• REQUIREMENT
Scan the records below for the word "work". Copy each line where it appears.

Dataset excerpts:
=======
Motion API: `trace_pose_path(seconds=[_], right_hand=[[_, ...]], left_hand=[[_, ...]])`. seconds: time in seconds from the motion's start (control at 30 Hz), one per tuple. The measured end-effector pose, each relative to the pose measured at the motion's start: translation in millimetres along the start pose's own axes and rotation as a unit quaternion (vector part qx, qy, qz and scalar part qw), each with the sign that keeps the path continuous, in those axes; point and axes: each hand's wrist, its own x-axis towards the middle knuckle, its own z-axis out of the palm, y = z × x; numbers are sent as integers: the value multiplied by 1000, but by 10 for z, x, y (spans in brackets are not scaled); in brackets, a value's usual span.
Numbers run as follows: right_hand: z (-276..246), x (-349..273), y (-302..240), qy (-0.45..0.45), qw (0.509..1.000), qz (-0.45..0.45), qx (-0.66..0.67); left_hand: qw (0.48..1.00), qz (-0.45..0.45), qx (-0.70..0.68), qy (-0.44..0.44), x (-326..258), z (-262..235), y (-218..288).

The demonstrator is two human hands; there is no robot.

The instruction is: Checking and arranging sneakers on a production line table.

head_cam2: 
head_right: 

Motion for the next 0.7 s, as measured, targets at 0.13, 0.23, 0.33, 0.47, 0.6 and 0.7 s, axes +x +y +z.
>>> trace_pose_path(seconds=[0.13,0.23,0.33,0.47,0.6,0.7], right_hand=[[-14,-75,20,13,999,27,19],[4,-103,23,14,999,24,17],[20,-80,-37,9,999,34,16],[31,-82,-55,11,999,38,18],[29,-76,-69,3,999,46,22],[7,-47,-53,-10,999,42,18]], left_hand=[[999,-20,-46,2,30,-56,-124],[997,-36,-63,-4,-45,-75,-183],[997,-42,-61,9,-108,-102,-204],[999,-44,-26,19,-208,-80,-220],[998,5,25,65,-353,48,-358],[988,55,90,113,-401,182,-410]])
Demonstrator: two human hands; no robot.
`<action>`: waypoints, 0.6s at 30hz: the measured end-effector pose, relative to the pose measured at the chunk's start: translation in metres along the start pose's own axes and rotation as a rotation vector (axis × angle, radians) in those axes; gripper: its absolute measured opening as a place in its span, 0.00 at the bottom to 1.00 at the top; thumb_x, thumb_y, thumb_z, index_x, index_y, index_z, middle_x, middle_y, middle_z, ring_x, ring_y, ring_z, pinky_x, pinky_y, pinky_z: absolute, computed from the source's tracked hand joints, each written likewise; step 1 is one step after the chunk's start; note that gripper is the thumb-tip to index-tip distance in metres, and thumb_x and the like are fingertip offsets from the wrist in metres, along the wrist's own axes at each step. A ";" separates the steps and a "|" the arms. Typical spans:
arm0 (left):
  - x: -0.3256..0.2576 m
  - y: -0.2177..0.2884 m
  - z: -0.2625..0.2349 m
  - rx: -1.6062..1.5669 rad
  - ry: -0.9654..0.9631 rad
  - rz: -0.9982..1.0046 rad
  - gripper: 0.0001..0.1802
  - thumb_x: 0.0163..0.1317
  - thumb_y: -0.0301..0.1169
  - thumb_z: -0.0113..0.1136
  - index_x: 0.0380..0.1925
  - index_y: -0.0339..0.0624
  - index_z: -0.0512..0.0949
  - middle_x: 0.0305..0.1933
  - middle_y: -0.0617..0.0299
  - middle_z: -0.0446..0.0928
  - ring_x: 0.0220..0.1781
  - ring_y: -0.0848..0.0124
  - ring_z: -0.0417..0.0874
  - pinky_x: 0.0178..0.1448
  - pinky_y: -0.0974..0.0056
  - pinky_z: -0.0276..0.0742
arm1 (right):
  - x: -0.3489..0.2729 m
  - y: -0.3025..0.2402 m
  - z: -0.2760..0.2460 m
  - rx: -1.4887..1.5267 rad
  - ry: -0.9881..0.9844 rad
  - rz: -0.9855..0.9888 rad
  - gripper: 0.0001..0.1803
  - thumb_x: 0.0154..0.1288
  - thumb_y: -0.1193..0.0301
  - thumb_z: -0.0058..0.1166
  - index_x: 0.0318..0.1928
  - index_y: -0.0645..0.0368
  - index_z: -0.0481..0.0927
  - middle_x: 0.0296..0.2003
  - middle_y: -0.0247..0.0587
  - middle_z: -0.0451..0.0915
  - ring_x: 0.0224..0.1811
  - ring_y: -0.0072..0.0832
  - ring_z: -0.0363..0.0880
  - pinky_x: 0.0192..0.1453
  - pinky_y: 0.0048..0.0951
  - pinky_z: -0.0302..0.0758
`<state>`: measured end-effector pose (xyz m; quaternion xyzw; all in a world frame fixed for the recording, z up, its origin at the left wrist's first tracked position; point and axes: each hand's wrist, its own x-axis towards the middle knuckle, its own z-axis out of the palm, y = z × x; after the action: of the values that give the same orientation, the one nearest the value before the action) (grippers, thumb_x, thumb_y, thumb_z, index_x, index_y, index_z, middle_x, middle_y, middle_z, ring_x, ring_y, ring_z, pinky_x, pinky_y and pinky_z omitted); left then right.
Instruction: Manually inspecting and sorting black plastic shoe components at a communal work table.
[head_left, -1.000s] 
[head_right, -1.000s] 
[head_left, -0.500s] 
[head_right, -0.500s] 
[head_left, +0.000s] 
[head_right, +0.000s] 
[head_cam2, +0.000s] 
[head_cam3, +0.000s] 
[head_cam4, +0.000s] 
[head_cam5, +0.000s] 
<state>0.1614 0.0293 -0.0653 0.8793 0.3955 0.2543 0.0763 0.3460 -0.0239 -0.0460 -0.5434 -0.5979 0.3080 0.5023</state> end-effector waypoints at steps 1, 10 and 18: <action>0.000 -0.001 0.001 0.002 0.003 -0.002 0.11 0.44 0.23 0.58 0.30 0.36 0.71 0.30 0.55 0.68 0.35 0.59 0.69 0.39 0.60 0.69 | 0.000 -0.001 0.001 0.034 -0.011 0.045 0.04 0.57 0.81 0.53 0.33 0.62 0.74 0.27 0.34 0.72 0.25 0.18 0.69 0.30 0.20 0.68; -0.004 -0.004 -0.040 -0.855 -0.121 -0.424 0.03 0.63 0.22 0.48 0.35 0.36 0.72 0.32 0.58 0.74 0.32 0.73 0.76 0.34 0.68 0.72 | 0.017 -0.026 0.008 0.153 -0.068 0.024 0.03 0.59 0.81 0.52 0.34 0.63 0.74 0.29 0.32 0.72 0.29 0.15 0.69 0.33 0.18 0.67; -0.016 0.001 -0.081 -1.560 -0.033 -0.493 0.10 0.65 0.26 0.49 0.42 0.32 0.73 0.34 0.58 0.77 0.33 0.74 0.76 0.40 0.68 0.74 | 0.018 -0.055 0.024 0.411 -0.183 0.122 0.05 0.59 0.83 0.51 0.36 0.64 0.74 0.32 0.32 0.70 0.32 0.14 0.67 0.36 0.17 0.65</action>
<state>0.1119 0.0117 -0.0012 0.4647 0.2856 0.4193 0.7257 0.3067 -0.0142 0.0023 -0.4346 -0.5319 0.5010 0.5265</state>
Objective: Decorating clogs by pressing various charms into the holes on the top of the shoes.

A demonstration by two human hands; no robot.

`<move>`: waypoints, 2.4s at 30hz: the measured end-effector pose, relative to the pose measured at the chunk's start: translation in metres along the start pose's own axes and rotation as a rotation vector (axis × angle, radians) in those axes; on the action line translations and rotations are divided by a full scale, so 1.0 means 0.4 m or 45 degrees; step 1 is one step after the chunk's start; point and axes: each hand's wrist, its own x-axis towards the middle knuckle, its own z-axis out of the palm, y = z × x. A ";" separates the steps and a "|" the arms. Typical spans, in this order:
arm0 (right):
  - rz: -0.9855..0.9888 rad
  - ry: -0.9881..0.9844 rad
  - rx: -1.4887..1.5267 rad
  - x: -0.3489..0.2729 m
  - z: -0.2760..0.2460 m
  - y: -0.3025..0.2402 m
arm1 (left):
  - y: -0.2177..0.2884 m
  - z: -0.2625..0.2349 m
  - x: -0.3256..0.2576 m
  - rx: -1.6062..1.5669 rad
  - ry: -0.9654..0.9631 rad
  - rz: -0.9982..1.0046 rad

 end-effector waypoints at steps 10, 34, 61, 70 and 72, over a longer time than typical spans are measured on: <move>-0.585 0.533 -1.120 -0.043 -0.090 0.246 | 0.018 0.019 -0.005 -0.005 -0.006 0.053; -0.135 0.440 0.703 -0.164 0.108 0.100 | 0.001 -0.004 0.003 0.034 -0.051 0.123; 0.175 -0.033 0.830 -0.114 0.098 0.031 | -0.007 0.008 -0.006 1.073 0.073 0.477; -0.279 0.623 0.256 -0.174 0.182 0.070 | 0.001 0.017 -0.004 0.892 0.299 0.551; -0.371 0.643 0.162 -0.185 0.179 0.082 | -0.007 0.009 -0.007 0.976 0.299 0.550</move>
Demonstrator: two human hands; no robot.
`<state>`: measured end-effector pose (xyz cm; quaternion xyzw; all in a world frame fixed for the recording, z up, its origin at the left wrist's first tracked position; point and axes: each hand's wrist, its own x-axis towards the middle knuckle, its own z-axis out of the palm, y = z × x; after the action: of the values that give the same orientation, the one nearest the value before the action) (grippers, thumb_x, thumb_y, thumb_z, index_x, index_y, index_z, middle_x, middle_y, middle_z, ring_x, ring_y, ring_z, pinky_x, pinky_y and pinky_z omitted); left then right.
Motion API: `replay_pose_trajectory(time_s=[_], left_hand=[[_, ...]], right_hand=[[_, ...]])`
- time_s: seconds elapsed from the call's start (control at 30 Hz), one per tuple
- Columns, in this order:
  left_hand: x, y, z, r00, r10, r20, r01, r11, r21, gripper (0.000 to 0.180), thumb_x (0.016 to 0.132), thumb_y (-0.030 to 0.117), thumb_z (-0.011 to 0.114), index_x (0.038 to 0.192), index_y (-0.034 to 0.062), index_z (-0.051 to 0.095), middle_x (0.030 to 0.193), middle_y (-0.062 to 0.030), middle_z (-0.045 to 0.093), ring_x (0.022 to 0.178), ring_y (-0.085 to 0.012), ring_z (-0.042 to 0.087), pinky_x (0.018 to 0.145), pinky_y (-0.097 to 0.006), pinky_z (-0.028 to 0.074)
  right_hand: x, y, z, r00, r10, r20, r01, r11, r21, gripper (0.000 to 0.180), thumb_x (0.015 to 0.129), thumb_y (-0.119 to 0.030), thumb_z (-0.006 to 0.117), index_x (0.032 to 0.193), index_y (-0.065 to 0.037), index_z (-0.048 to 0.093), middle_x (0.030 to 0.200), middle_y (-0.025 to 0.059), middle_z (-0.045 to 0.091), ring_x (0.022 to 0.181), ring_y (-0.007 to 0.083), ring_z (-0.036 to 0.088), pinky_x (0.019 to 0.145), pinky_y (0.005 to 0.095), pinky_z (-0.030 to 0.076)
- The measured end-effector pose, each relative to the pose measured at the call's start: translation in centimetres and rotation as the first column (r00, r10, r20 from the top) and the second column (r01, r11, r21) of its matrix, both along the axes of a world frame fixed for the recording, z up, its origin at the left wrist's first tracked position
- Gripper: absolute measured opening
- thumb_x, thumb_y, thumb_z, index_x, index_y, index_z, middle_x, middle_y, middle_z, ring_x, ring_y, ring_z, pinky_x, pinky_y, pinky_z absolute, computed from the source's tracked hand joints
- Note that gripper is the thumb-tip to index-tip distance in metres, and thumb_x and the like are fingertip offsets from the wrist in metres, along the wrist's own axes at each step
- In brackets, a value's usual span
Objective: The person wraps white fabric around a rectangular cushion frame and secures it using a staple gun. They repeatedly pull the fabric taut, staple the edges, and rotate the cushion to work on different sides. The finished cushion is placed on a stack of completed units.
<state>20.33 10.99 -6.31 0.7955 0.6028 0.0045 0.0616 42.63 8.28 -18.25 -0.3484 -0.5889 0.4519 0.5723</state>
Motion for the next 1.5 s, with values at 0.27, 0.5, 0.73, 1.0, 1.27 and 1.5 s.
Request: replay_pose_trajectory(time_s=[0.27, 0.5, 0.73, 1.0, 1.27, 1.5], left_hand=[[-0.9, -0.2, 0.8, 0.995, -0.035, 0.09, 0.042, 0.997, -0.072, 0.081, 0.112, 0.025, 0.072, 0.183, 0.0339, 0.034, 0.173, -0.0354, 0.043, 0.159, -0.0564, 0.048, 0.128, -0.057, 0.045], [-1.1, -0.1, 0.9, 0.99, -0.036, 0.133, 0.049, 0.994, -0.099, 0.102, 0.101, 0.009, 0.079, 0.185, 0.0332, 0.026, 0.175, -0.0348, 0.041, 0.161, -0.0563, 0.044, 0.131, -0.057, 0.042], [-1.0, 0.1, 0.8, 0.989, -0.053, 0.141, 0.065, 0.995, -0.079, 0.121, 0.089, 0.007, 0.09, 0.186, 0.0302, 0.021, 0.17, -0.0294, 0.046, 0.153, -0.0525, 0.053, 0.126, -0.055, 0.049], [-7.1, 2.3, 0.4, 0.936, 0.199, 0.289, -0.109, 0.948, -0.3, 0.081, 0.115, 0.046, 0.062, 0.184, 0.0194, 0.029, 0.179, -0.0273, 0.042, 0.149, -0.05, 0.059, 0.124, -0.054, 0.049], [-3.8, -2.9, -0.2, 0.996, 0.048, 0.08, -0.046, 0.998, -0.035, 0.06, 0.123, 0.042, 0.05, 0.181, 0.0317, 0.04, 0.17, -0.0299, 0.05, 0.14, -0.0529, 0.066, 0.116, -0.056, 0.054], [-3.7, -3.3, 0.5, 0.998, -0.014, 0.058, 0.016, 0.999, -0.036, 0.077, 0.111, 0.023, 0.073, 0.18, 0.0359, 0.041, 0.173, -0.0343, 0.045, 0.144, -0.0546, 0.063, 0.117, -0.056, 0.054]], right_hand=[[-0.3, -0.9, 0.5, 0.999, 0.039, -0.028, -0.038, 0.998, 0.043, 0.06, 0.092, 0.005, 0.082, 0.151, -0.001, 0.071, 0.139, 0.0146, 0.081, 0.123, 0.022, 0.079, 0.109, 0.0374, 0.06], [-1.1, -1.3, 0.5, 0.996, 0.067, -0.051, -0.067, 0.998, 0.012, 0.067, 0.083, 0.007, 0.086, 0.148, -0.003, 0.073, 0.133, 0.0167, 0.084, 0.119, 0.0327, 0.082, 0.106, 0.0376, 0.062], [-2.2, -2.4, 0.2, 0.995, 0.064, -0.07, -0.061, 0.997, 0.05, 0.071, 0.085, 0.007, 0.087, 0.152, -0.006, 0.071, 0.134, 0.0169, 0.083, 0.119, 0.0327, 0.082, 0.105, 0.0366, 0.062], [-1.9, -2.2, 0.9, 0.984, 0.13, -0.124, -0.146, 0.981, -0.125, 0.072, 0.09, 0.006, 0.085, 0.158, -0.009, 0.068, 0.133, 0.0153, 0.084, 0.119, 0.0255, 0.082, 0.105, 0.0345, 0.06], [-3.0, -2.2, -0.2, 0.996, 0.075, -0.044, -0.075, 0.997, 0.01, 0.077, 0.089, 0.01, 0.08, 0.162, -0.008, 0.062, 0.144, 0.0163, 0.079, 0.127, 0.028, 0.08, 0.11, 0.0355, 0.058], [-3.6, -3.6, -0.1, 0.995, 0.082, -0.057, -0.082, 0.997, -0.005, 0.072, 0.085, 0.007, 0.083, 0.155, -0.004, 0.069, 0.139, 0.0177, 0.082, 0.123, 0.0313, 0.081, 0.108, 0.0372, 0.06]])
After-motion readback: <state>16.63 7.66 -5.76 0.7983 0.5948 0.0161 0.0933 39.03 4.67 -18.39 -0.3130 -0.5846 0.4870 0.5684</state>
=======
• EXERCISE RESULT
Instruction: Manually inspecting and sorting black plastic shoe components at a communal work table.
Objective: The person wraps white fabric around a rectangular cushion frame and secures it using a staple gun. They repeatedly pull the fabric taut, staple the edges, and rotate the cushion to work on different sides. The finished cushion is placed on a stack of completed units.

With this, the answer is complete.